# [Instructions to follow]
Given the records below, would you repeat exactly the lines that begin at the one containing "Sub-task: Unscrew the" and end at the one containing "- k: step number at 30 Hz, one per tuple", inclusive?

# [Data extracted from a collection]
_____

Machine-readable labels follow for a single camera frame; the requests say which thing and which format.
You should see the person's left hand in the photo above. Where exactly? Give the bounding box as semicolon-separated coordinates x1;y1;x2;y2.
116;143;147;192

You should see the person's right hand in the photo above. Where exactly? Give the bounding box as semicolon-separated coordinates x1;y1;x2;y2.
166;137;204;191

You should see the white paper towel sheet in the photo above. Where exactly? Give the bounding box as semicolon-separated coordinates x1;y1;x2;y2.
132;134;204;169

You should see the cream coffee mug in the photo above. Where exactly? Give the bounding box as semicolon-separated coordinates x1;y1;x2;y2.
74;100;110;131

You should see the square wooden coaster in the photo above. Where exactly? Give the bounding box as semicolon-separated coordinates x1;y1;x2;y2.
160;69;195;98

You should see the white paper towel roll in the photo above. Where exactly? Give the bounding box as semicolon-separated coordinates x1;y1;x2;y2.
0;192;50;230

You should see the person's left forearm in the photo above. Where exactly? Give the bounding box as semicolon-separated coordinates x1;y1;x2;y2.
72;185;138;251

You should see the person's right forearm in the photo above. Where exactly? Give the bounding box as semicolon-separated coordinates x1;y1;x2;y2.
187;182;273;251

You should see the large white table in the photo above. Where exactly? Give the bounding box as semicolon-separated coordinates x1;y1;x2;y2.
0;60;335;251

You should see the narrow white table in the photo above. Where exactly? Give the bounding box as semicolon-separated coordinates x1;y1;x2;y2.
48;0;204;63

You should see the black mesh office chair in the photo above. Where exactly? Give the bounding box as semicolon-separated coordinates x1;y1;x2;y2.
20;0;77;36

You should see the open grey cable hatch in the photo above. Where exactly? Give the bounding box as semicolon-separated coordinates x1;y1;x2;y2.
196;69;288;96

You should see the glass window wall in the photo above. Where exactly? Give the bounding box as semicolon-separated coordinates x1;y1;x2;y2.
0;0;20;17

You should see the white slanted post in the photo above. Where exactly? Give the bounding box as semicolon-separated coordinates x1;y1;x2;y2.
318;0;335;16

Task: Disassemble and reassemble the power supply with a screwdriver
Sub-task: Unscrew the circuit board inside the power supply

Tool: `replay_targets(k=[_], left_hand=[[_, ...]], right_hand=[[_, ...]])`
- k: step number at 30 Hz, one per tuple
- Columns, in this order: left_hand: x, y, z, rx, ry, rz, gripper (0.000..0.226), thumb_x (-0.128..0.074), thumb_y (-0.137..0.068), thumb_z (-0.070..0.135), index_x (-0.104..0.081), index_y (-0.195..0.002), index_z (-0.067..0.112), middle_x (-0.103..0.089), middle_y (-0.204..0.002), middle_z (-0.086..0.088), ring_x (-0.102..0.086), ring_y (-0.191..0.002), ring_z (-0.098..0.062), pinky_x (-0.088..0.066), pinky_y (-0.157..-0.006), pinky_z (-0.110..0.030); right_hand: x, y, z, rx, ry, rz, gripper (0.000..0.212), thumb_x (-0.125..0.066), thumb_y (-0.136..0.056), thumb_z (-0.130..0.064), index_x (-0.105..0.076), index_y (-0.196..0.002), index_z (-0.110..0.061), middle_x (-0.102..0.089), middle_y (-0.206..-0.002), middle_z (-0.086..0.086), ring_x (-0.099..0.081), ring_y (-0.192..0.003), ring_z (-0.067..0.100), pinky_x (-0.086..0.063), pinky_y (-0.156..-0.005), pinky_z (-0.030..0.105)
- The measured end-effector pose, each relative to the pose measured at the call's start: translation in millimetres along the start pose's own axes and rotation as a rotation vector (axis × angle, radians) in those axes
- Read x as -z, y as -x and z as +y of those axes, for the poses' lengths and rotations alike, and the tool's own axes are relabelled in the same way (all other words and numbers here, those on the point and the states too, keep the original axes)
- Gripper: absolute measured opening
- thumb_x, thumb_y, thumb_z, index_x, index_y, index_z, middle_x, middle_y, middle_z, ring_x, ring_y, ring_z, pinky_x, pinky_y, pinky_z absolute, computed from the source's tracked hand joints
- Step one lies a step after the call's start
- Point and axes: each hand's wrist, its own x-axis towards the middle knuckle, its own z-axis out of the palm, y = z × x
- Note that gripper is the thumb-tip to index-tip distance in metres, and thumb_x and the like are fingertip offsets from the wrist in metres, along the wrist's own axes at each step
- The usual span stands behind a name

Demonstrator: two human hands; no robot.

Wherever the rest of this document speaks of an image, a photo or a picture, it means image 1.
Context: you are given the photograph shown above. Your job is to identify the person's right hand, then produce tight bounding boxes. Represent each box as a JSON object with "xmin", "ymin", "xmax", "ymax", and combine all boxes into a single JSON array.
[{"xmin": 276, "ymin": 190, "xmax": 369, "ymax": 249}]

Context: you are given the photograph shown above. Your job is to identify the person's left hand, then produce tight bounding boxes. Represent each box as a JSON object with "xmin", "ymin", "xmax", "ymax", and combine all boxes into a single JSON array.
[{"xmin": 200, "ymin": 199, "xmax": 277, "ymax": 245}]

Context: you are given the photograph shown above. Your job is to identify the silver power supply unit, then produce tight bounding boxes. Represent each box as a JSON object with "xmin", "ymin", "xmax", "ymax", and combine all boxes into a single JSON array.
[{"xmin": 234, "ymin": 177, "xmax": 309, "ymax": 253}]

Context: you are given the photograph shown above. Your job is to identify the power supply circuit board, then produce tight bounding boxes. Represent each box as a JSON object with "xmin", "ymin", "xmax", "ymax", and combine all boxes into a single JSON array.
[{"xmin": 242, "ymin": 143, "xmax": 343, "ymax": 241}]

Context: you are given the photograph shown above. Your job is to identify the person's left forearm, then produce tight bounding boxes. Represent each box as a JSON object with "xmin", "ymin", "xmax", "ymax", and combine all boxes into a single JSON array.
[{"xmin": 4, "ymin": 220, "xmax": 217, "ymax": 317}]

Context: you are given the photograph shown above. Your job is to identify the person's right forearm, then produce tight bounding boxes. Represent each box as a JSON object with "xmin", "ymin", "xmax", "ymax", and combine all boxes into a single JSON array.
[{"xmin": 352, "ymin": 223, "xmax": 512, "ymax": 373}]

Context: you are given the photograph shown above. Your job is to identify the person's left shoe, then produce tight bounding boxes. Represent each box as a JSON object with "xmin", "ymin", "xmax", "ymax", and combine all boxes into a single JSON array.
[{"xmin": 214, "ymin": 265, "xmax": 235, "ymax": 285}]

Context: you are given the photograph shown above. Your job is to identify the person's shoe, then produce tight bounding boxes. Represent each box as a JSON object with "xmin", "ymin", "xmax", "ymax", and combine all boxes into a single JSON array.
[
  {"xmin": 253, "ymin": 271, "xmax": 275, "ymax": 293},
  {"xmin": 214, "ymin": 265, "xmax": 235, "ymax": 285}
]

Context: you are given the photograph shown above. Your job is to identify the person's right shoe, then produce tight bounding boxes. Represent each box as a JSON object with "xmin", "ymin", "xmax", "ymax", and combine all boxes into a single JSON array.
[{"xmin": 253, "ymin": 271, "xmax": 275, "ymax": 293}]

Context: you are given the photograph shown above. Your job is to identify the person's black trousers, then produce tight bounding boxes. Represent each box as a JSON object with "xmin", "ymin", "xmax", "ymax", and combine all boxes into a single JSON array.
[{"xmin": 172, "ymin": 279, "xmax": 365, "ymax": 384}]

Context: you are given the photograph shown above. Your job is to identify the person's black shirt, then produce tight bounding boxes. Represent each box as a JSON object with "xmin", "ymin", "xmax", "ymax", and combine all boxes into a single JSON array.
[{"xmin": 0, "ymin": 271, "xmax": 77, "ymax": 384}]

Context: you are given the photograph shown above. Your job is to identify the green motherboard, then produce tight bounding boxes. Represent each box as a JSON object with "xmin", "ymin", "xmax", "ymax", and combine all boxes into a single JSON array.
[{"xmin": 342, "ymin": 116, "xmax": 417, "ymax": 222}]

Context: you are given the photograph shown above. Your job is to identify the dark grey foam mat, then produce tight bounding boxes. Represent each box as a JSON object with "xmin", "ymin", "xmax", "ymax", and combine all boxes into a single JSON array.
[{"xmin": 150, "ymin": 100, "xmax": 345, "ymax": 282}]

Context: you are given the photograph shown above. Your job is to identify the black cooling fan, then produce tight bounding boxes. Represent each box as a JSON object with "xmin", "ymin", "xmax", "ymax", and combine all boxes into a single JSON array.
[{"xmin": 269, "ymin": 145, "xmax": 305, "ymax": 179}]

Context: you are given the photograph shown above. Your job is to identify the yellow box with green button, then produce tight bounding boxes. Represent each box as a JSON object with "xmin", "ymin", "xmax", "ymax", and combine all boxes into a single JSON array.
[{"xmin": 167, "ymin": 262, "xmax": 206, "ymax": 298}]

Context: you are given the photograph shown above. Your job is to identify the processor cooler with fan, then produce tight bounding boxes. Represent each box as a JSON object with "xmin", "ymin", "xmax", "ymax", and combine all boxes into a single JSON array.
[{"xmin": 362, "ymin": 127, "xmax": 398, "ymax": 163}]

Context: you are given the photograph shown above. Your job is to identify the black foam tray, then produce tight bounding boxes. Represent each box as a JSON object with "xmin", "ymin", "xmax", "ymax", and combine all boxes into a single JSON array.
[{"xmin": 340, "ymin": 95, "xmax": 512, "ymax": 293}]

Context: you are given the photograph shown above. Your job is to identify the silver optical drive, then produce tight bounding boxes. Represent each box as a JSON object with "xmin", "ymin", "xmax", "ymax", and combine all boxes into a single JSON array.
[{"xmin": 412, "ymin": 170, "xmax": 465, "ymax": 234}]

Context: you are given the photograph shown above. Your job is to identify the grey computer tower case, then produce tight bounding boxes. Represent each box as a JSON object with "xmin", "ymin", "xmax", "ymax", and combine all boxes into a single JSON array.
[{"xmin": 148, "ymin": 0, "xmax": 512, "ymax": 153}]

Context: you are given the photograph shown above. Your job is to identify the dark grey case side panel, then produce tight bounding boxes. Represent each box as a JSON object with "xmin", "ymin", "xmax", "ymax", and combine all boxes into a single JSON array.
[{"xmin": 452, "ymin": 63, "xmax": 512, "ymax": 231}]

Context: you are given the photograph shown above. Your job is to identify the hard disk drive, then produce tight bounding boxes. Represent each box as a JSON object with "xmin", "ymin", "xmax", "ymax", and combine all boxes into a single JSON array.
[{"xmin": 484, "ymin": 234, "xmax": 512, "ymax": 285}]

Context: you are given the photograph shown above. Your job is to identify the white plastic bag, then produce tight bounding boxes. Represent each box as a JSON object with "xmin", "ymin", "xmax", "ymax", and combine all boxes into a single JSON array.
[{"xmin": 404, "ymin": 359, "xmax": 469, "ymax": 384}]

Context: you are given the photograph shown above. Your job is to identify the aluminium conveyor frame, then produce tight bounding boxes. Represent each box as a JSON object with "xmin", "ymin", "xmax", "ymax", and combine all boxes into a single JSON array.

_____

# [Response below]
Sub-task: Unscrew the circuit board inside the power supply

Tool: `replay_targets(k=[_], left_hand=[[_, ...]], right_hand=[[_, ...]])`
- k: step number at 30 Hz, one per tuple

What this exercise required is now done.